Book Review: The Cut by George Pelecanos

The Cut
George Pelecanos
Reagan Arthur Books, August 2011

Don’t expect anything new from Pelecanos’ new book introducing a new lead character. You’re going to get the same down to earth strong story, the same strong, definitive characters, the same devotion to music, food, books, and culture as you’ve read in his other novels. Which means you’re going to experience the same enjoyment.

Ex Marine and Iraq vet Spero Lucas works as an investigator for a Washington, D.C. defense attorney. He also has a sideline business finding lost items for people. Drug runner Anwan Hawkins, in jail awaiting trial, hires Lucas to find two shipments of marijuana stolen from drop-off sites.

Lucas discusses the problem with Hawkins’ employees, who are laid back and easy going. The picture quickly changes. Lucas must use his intelligence and various contacts because the stakes have been raised and the people he’s up against are serious about keeping him from receiving his ‘cut.’

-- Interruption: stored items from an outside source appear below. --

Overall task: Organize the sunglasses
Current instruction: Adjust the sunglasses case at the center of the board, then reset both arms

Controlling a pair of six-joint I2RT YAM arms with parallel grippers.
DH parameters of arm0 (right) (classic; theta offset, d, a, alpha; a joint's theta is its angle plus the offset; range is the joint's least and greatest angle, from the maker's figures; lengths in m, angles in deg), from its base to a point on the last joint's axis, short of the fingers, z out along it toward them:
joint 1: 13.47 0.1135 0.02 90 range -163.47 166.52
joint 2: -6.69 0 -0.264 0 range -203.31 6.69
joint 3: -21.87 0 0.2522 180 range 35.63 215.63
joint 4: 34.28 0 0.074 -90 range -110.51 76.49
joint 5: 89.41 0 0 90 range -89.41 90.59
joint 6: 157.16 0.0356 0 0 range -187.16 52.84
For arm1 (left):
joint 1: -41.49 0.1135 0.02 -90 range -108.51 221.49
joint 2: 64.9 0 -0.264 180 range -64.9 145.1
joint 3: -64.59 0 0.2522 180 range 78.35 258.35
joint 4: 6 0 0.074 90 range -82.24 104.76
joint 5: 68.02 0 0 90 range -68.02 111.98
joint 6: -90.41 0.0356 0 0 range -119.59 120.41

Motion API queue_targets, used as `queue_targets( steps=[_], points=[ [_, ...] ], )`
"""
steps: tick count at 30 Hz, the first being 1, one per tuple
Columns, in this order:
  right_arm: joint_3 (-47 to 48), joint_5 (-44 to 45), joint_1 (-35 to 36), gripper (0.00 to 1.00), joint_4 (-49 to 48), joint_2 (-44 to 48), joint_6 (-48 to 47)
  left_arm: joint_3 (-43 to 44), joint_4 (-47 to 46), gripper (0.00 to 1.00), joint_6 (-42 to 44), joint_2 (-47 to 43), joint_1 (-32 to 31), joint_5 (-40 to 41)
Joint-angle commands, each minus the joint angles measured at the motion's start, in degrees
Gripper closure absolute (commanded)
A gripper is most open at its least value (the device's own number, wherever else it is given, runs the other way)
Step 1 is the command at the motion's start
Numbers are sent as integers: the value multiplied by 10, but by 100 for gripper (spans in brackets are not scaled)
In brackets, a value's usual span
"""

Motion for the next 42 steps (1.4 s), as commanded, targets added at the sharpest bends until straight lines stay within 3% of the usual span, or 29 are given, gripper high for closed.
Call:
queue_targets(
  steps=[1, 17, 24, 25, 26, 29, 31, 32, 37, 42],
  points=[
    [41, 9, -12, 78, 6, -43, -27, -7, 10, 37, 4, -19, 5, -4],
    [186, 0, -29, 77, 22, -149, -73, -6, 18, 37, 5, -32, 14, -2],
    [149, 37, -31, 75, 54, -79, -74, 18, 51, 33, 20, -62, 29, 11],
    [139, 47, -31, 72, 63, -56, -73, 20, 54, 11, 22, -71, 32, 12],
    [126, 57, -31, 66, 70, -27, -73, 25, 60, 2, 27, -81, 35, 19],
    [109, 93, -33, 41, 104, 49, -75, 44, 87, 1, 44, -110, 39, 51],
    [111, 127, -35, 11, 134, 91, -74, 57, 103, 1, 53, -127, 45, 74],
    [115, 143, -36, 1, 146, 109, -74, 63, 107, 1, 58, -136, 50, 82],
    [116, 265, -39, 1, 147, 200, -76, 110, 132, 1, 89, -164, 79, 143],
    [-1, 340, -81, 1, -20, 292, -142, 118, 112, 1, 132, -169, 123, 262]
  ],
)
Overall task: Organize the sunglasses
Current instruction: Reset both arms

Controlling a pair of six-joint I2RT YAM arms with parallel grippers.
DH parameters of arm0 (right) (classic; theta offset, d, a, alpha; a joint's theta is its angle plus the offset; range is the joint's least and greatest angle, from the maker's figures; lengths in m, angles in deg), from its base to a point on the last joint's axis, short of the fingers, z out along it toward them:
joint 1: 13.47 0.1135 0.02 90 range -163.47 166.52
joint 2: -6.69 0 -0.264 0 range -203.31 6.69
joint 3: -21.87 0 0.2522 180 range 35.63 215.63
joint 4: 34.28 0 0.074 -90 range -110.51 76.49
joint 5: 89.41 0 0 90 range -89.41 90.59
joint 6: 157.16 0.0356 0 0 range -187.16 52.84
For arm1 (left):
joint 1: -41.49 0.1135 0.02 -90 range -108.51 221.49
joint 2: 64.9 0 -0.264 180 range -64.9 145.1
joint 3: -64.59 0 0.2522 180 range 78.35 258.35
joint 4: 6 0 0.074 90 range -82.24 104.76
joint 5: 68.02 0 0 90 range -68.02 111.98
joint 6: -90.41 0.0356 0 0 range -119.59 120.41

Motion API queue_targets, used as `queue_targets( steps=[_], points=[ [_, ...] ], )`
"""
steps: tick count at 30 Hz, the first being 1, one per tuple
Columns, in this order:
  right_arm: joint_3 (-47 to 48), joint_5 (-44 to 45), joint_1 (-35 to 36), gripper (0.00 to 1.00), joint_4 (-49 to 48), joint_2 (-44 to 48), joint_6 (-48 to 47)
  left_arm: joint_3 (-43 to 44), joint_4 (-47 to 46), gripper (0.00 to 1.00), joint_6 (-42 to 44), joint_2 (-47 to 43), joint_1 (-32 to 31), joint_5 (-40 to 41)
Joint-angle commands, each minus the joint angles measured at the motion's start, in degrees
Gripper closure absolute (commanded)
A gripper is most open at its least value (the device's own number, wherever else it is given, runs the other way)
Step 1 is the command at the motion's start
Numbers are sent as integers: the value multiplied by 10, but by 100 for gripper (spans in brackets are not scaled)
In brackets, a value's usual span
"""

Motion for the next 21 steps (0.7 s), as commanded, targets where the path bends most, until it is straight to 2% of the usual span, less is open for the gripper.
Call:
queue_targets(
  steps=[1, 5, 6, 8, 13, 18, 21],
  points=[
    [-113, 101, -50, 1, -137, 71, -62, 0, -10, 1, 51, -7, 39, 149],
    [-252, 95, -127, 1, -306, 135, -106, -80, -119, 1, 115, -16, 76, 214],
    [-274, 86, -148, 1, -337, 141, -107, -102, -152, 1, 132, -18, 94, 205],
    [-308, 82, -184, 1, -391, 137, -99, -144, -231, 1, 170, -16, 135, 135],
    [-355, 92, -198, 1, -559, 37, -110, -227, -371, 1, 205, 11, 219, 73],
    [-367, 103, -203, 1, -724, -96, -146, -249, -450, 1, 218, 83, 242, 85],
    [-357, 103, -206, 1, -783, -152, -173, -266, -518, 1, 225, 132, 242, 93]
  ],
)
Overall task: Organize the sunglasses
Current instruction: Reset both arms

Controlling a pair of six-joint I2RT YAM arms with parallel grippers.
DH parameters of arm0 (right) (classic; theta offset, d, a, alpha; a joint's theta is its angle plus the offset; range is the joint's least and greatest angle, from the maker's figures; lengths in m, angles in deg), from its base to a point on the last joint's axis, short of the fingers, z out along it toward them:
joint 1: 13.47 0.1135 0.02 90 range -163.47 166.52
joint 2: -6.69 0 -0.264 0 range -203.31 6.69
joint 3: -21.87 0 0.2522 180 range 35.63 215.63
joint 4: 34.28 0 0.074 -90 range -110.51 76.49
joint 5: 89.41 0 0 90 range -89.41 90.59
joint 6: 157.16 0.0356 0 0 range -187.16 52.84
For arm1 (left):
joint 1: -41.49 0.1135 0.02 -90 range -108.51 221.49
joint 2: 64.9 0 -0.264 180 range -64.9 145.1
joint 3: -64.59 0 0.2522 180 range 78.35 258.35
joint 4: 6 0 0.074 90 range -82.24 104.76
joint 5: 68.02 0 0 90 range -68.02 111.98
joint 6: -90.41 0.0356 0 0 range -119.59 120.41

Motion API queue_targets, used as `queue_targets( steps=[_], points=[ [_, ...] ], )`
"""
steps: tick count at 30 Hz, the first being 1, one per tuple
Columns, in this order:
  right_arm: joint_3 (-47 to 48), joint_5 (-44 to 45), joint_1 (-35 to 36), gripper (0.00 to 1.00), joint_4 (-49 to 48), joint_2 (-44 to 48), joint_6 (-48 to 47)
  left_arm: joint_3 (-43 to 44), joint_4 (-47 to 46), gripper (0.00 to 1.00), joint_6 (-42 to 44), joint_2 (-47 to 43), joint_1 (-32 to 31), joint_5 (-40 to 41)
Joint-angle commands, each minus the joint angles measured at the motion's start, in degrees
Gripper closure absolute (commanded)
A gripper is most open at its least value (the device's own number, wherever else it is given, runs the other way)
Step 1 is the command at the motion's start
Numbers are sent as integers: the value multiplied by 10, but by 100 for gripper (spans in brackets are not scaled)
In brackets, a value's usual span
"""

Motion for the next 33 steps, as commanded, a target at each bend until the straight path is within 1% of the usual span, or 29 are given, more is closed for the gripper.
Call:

Pelecanos presents the Washington D.C. urban culture and its people in a straightforward manner. It is what it is. The details are basic and not lavish. Every good guy has little faults and every bad guy knows the potential consequences of his choices. There’s no hype, no flash, no sensationalism, but with The Cut you don’t mind. I tend to view Pelecanos’ stories as ‘A Day in the Life of’ or time elapsed snapshots of a chapter out of the lives of the characters, with a little flavor and spice added to keep it interesting.

Reviewed by Stephen L. Brayton, August 2011.